EMS In The Fires of the Pandemic
July 14, 2020
Strain was unprecedented for the busiest system in nation.
Even before New York City became the epicenter of the coronavirus pandemic, its Emergency Medical Services (EMS) system was the busiest in the nation. But as the virus took hold on New York City, the system was quickly overwhelmed. What was an ember in early March raged into a wildfire just two weeks later. The number of emergency calls rose from about 4,000 a day to 7,000. The usual monthly toll of cardiac arrests was being reached in less than a week.
The pandemic also took a severe toll on the city’s first responders. At one point in April, more than onequarter of the city’s EMT workers were out sick. Others stayed away from home out of fear of infecting family members. By the end of April, eight of the workers had passed away.
“To keep my seven-year-old son safe, I left him behind with my mother,” said Amanda Dasaro, an EMT for the last eight years at NYU Langone Medical Center in Manhattan. “I stayed at an NYU dorm until the Union helped me find an Airbnb.”
Dasaro said that words were inadequate to describe the intensity of her experience. “It was unbelievably mentally and physically challenging,” she said. “At times, I couldn’t catch my breath. I felt as if I was drowning in a sea of worry, and I had a constant knot in my stomach.”
Also especially painful, Dasaro said, was the sight of patients’ family members who tearfully watched her take their loved ones away. “The helplessness I saw in the eyes of both patients and family members was heartbreaking,” she said. “As my partner and I carried patients away, I literally begged them to hold on.”
Dasaro and other EMS workers said they long for the days when the usual sounds of the city replace the endless screeching of sirens, and when springtime heralds the blossoming of flowers and children frolicking in parks and playgrounds.
Added to the stifling volume of work during the pandemic is a far more demanding protocol. The need to protect themselves and others from the virus necessitates a much greater level of caution and care for patients and themselves.

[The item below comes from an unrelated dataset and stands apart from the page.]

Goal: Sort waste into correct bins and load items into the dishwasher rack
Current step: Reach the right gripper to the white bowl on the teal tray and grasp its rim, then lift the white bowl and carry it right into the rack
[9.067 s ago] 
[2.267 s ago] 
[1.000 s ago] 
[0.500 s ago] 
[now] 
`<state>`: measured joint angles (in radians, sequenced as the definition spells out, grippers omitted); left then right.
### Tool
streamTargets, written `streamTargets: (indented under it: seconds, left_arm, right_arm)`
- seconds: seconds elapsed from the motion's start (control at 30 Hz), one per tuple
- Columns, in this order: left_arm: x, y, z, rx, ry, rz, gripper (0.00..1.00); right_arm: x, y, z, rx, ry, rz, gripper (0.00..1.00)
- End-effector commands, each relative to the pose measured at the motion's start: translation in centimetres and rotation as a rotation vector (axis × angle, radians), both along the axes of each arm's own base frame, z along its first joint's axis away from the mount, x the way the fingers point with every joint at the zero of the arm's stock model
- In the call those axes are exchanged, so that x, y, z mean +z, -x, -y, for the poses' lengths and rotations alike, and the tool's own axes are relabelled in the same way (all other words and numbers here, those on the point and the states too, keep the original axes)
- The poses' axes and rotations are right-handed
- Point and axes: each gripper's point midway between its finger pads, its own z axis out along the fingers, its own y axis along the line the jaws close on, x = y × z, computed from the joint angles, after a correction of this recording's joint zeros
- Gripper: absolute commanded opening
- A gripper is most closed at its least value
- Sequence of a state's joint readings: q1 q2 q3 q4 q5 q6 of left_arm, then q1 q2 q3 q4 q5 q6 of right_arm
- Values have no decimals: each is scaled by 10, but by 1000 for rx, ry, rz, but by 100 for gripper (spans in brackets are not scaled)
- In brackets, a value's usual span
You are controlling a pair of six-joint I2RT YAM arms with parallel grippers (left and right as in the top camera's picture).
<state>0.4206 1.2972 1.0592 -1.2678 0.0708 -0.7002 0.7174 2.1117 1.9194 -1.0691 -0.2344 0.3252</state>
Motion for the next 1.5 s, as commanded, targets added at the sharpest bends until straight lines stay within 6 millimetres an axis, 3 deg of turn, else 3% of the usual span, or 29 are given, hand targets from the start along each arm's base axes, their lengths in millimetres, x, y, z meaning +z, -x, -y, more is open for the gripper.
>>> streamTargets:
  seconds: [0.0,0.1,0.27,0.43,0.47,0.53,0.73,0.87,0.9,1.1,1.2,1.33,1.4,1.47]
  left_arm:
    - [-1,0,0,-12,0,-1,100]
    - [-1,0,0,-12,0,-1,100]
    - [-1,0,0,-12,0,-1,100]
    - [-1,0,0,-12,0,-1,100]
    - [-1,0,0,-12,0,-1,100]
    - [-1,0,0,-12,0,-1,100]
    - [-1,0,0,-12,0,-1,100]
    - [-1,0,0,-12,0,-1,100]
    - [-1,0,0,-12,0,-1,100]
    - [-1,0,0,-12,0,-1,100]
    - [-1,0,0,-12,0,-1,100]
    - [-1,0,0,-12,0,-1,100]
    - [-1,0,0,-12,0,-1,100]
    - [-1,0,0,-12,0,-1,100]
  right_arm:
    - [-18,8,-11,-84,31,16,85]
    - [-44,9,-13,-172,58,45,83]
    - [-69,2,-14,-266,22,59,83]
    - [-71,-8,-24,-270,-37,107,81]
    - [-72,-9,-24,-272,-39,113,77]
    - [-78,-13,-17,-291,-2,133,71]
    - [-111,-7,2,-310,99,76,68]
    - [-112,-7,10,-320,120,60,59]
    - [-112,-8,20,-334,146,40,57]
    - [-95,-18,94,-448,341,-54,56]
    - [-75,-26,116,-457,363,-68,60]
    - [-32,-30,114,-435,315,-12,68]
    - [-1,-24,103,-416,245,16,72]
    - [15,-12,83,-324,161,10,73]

“Unlike before, you can’t just pick up and drop off a patient,” said Jack Chapman, a paramedic at Staten Island University Hospital (SIUH).
“Everything has to be sanitized before and after each call. All the protective personal equipment (PPE)—the masks, gloves, face shields—have to be taken off, cleaned and put on.”
He said that he was also physically and mentally exhausted by the volume of calls. He noted that his toughest challenge was seeing patients of all ages who were previously healthy lying in the ICU, being intubated and sometimes sadly passing away.
To make it through the day, he tried to reduce personal involvement with patients and not take his work home.
“I’m fortunate that my fiancée, who has a master’s degree in nursing, is there for me if I need to discuss my work.”
“My family didn’t sign up for this,” says another SIUH paramedic, Antonio Jimenez. Having a family—a wife and two children in Jimenez’s case—added another layer of anxiety for him. After he contracted the virus in March, Jimenez isolated himself at home for close to two weeks in order to protect family members.
After his return to work, he undressed after each shift at the door and headed straight to the shower, before greeting family members. He puts his clothing in a plastic bag before it’s washed or he sometimes leaves it in his work locker. “For me, the most difficult part of the workday is seeing families crazy with worry and concern for their loved ones,” Jimenez says.
Although EMS workers have been given more latitude to determine whether patients should be hospitalized, the new protocol limits the amount of time workers can spend attempting to resuscitate a patient from about 35 or 40 minutes to 20.
Jimenez and the others talked about “the fragility” of life and how death seems to lurk everywhere. “I have flashbacks,” Jimenez said. “This is going to take a long time to get over.”
EMS and other healthcare workers have questioned the timing of states that decided to relax public health restrictions and scale back stay-athome orders although the number of infected people in their states continued to increase. In the absence of mass testing and adequate contact tracing, infectious disease experts also believe that easing the lockdowns is premature. They add that even with changes in behavior, the reopenings could spark a resurgence of the pandemic.
Dasaro, although she’s going through one of her life’s toughest tests, remains positive. “I do this work because I put everyone before me,” she said. “I’m fortunate that I’ve been able to escape infection, and I still have my family and my job. So many others have lost lives and livelihoods.”
Chapman said his hope is that the pandemic will make us wiser and more prepared if a resurgence of COVID-19 or another crisis comes. “My fear is complacency,” he warned.
“I’m also frustrated by those who don’t take this pandemic seriously. They should talk to people like those of us who work in health care.”